A new high-performance system is to be used for the edge seal. It uses a two-stage principle based on conventional gas-filled insulating glazing (Fig. 2, right). By combining two adhesive joints, the main functions of the edge seal, namely sealing and load transfer, are divided between suitable adhesives. The joint dimensions have been approximated based on ETAG 002-1 design under short term loading.
For the purposes of dimensioning and verification in this article, only the load bearing adhesive joint ((3) in Fig. 2) is considered as the load-bearing functional layer. Experimental tests have shown that Sikasil® SG-550 is the preferred adhesive for this purpose (Katzera 2023, p. 113).
3.2. Load assumptions
Façade elements are subject to a variety of stresses, which are categorised into different types for this investigation. Table 1 gives an overview of the types of stresses, which are divided into physical, mechanical and chemical stresses. Mechanical stress is actually part of physical stress, but is listed separately here because of its importance.
Table 1: Overview of stress types.
For the mathematical verification, the expected mechanical stresses are decisive.
The fluid exerts high pressure on the front and rear windows and surrounding components in the pane cavity. The water-ethylene glycol behaves like water at room temperature. For this reason, the pressure that builds up is also known as hydrostatic pressure. The pressure increases as the panel height increases, resulting in a triangular load pattern.
At 20 °C this gives a mixed density of ρm,20°C = 1.03 g/cm3, from which the hydrostatic pressure at the base of the h = 3 m high glazing and the gravity of g = 9,81 m/s2 gives ph (3 m)= ρ x g x h ≈ 30 kN/m2(Fig. 3a). By connecting a specific vacuum system, the level of hydrostatic pressure at the base point is reduced to ph (3 m) = 15 kN/m2 (Fig. 3b). The system technology for creating a negative pressure in the pane cavity is described in more detail in (Joachim 2022b) and (Katzera 2023).
The wind loads are calculated according to Eurocode 1. For a generic example building, a size of 40 m x 20 m x 35 m in wind load zone 1, inland, and a load application area of 4 m2 is assumed. This gives a calculated wind pressure of wd = 0.76 kN/m2 and wind suction of ws = -1.14 kN/m2 (EN 1991-1-4, DIN EN 1991-1-4/NA). In addition to the amount of the load, the direction of the load is also important: wind suction is the dominant load combination (Fig. 3c).
A horizontal line load is used as the equivalent live load for safety glazing in accordance with DIN 18008-4. The glazing assumed in the example design is of category A. Accordingly, the full load must be transmitted through the glazing. Therefore, a linear compression load of qk = 1.0 kN/m at a height of 1 m above the top of the floor (DIN 18008-4) must be assumed. As it can be assumed that a compressive load will relieve the tensile load on the edge bond, and the load height is also relatively small, the live load is considered negligible.
3.3. Load cases and load combinations
The mathematical verification is carried out for different load cases and combinations of load cases.
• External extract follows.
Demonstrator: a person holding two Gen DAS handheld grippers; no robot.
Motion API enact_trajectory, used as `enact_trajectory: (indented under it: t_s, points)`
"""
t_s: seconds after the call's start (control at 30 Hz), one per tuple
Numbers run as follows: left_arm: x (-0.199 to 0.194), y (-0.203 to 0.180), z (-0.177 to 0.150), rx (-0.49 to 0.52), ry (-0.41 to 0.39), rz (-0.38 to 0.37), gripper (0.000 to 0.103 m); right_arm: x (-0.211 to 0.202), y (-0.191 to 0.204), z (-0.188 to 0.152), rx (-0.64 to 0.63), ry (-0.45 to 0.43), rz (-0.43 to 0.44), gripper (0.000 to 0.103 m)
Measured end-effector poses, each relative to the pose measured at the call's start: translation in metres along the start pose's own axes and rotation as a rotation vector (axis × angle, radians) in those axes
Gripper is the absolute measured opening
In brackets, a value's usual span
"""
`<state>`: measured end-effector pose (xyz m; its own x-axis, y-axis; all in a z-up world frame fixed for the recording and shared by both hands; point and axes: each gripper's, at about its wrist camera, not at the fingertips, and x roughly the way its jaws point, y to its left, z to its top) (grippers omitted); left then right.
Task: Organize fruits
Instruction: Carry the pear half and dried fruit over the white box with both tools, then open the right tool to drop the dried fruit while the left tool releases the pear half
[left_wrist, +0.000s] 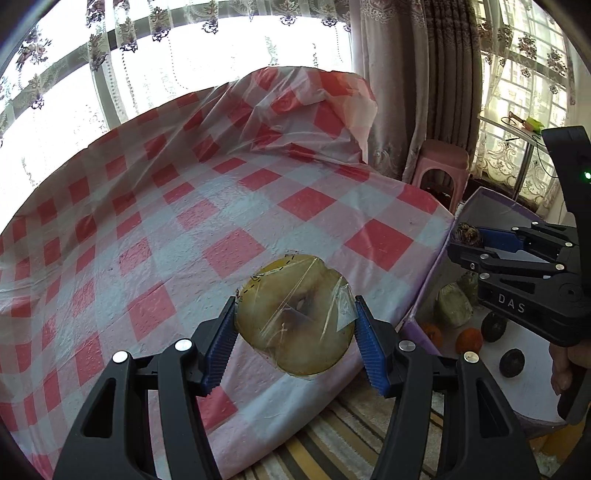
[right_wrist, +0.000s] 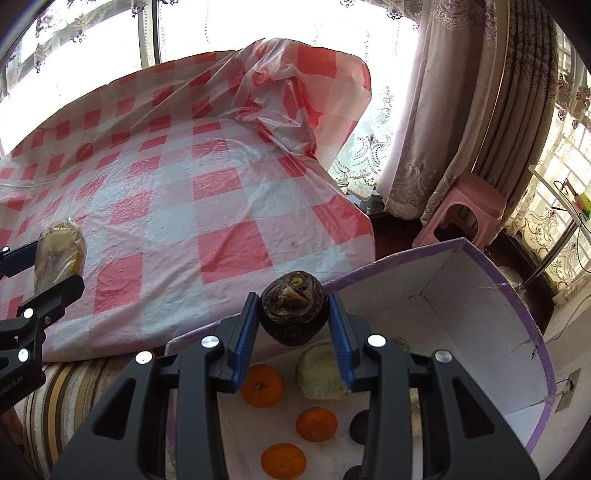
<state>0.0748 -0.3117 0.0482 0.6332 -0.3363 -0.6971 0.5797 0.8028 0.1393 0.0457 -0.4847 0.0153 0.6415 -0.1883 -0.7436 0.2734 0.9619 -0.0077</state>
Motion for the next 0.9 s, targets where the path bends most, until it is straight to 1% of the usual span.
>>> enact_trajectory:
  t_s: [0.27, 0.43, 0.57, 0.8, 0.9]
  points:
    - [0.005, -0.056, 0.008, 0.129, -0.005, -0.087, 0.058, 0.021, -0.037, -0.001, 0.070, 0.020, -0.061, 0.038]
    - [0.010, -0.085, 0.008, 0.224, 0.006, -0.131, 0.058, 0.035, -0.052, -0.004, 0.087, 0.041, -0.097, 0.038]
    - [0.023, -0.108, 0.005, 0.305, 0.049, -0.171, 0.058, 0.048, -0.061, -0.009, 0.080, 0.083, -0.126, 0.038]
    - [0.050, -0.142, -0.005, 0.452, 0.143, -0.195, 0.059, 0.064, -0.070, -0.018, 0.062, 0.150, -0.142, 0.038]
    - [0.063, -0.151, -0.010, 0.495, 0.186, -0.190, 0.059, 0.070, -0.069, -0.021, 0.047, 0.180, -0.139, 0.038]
The load cases essentially correspond to the load assumptions described above (Section 3.2): hydrostatic pressure and wind suction. The hydrostatic pressure load case refers to the condition with intact system technology for generating negative pressure. As a third load case, an increase in pressure due to failure of the negative pressure technology is recognised as an exceptional load case.
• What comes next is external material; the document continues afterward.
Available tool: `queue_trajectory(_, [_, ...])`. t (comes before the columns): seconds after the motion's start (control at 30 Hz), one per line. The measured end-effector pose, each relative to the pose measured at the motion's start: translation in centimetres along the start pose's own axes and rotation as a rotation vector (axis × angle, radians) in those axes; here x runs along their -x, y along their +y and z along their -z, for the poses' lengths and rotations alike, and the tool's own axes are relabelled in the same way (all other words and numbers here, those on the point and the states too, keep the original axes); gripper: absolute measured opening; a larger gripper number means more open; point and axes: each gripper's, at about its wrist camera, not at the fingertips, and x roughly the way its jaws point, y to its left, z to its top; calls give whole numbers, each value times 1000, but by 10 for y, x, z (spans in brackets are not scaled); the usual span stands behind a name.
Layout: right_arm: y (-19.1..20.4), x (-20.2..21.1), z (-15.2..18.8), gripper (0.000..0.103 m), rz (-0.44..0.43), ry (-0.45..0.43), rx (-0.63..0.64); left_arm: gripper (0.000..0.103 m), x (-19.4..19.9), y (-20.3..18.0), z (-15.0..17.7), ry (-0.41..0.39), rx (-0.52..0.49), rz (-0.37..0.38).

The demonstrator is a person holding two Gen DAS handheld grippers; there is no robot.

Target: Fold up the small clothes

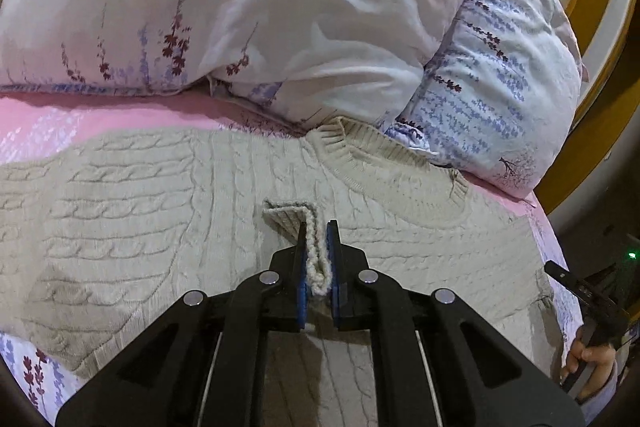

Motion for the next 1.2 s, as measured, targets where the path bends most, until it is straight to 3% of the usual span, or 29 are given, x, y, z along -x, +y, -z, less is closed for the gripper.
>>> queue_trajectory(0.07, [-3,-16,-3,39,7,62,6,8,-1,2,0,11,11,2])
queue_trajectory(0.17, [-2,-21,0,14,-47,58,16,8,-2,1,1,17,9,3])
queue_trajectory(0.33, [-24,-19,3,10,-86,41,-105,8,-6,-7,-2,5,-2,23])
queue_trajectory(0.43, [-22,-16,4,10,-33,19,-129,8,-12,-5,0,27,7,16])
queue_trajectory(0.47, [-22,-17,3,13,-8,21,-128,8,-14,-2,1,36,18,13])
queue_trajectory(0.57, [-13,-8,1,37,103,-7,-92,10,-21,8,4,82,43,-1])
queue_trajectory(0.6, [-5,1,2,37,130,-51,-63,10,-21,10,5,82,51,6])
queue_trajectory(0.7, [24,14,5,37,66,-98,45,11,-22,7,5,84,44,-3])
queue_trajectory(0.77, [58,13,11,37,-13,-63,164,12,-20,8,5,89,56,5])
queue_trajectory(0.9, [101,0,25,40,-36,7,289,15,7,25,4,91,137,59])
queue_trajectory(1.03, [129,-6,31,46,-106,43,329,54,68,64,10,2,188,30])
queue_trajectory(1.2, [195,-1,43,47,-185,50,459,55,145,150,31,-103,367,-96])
The simultaneous occurrence of several mechanical loads is represented by load combinations. Essentially, a distinction must be made between the basic combination and the exceptional load combination. The basic combination combines the hydrostatic pressure and wind suction load cases. In the exceptional load combination, a failure of the connected vacuum technology is added. To be on the safe side, a simultaneous occurrence of wind suction is also assumed.
Mathematical verification of the bond must be carried out under both, short term and long term loading. The hydrostatic pressure load case with intact vacuum generation system technology forms the permanent load (Fig. 4a). The critical load combination for the short term check is the exceptional load combination of a failure of the vacuum system with a simultaneous wind suction load (Fig. 4b).
3.4. Stress analysis
The three calculation methods mentioned in section 2 are used. Table 2 summarises the main assumptions made for the stress analysis.
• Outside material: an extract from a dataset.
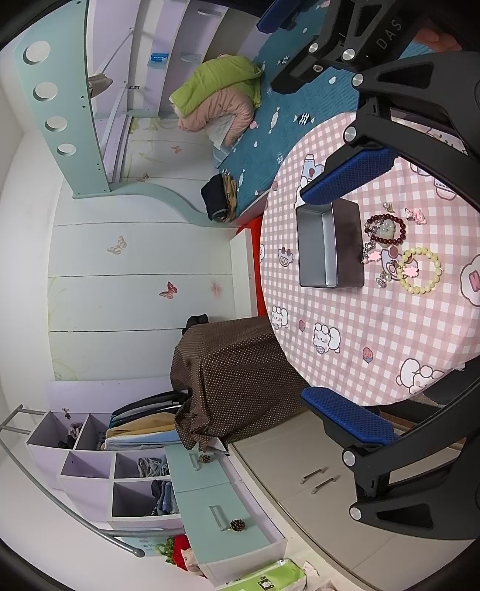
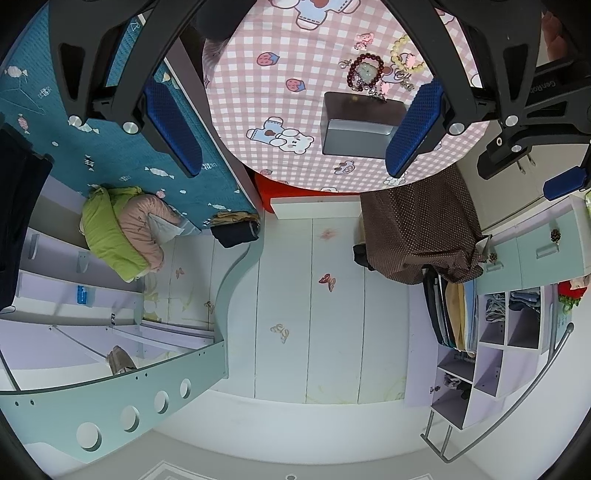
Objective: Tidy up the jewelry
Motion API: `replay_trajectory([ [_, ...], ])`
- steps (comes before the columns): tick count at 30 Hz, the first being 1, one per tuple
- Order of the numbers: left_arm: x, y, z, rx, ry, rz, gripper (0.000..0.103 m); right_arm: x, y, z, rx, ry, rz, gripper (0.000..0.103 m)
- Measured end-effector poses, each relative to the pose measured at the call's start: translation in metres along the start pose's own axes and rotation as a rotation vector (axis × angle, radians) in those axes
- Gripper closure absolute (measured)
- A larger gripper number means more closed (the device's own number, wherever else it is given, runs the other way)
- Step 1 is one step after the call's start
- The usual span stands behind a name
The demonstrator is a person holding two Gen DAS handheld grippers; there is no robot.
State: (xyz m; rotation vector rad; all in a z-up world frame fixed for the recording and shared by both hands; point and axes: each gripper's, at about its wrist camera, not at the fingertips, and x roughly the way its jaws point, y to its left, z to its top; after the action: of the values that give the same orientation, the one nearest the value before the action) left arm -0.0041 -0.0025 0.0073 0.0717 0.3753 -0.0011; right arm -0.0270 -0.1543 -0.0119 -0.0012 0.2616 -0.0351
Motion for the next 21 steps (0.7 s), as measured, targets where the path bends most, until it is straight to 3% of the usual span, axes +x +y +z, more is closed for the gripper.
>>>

Table 2: Stress analysis assumptions.
A member model is used for the numerical calculation, which differs from the Technical Note FKG 01/2021, which suggests a spring model. However, this makes no difference for a bond subject to tensile stress. In the deterministic safety concept, a characteristic load level (Ek) is calculated on the loading side. For the semi-probabilistic safety concept, a partial safety factor of γG = 1,35 is applied for permanent loads and γQ = 1,5 for variable loads according to EN 1990. This results in stresses at the design loading level (Ed). For the ETAG 002-1 global creep factor, there is no known alternative approach for verification under permanent loading. Therefore, the creep factor is used in all three calculation methods.
According to ETAG 002-1
For stress analysis in accordance with ETAG 002-1, the bond stress is calculated in the maximally stressed bond area at a unfactored load level. This is determined by the load application areas. Figure 4 shows the load assumptions made and the distribution of the load application areas.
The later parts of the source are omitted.